* Task prompt: Starting at the line that contains "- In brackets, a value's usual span" and ending at the line that contains "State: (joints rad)", the lines below are to be given again exactly, with nothing added.

Start of Block

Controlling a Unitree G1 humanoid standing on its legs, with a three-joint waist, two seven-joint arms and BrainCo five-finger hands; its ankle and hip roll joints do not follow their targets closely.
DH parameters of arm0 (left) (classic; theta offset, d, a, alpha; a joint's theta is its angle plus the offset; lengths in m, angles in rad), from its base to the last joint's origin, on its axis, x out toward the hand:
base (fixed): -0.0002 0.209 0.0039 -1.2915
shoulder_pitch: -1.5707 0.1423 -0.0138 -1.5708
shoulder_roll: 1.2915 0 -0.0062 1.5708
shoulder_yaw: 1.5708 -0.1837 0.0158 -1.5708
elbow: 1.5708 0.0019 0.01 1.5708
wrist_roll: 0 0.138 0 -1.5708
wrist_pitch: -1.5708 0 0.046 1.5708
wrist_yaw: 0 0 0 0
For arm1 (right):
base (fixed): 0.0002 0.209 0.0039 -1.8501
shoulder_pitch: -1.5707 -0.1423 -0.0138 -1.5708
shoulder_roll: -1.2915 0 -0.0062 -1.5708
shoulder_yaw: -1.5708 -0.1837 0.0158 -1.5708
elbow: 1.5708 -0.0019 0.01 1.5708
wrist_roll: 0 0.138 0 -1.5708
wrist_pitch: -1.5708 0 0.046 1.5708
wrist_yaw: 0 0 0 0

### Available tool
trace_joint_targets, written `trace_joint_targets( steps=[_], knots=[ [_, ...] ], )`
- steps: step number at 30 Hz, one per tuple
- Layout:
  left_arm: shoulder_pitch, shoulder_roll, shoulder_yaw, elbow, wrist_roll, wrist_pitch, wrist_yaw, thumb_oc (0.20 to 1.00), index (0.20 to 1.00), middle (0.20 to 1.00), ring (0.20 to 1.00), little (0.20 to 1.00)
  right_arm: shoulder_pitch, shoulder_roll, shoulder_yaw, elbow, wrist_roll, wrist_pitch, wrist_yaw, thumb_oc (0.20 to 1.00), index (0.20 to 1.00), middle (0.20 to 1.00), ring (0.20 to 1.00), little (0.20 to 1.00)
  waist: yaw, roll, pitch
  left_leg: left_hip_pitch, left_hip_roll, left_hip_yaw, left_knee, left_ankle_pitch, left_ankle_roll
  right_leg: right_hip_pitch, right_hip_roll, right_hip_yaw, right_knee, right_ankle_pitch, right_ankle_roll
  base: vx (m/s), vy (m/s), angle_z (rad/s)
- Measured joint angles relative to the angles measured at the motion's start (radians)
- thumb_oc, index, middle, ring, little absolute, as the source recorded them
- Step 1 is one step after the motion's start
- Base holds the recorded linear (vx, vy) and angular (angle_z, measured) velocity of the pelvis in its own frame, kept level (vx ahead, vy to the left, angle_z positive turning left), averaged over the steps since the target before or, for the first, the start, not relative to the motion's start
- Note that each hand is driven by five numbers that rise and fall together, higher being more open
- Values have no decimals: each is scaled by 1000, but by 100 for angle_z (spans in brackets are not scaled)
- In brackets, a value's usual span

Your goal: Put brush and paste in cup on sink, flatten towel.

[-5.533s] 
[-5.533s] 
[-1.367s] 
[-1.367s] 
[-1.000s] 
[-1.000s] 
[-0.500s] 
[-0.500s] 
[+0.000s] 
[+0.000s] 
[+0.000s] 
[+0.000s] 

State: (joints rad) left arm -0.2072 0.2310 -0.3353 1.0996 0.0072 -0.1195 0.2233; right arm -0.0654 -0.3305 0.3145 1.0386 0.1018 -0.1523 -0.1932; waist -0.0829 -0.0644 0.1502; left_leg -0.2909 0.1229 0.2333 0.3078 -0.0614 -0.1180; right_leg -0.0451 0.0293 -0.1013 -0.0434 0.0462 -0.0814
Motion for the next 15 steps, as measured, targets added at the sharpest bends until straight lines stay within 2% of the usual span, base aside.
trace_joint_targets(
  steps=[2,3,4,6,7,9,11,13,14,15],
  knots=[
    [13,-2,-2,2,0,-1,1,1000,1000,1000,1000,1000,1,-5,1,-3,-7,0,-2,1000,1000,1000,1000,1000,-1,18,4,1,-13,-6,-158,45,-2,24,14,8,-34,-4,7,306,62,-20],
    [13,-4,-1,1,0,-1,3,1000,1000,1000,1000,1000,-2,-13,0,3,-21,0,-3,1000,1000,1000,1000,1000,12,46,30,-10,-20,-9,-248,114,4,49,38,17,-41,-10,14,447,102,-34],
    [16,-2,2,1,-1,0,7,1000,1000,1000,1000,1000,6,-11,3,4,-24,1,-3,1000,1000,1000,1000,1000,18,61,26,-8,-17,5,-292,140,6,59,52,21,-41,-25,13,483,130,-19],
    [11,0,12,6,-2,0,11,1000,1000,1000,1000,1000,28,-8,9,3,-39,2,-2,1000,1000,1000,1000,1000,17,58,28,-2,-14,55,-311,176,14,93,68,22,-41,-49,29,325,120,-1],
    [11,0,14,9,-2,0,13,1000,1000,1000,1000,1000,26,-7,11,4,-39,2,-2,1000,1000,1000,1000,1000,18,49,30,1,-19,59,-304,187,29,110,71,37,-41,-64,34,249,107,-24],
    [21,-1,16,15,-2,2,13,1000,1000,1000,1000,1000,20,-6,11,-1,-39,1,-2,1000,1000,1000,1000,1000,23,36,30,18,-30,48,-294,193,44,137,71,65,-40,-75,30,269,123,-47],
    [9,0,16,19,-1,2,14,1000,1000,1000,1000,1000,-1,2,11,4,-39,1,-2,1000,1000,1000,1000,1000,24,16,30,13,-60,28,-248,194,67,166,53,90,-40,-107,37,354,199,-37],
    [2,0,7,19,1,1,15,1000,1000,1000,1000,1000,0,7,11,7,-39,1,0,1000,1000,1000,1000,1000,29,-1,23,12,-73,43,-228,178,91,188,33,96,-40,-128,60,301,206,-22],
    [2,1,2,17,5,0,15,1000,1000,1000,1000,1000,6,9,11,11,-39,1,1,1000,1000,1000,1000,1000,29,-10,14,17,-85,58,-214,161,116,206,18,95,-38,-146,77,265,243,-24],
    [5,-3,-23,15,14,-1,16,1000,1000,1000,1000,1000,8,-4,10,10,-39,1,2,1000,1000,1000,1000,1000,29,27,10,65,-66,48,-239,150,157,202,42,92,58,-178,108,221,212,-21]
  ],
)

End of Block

* Solution for this task:
- In brackets, a value's usual span

Your goal: Put brush and paste in cup on sink, flatten towel.

[-5.533s] 
[-5.533s] 
[-1.367s] 
[-1.367s] 
[-1.000s] 
[-1.000s] 
[-0.500s] 
[-0.500s] 
[+0.000s] 
[+0.000s] 
[+0.000s] 
[+0.000s] 

State: (joints rad) left arm -0.2072 0.2310 -0.3353 1.0996 0.0072 -0.1195 0.2233; right arm -0.0654 -0.3305 0.3145 1.0386 0.1018 -0.1523 -0.1932; waist -0.0829 -0.0644 0.1502; left_leg -0.2909 0.1229 0.2333 0.3078 -0.0614 -0.1180; right_leg -0.0451 0.0293 -0.1013 -0.0434 0.0462 -0.0814

No further output is given for this exercise.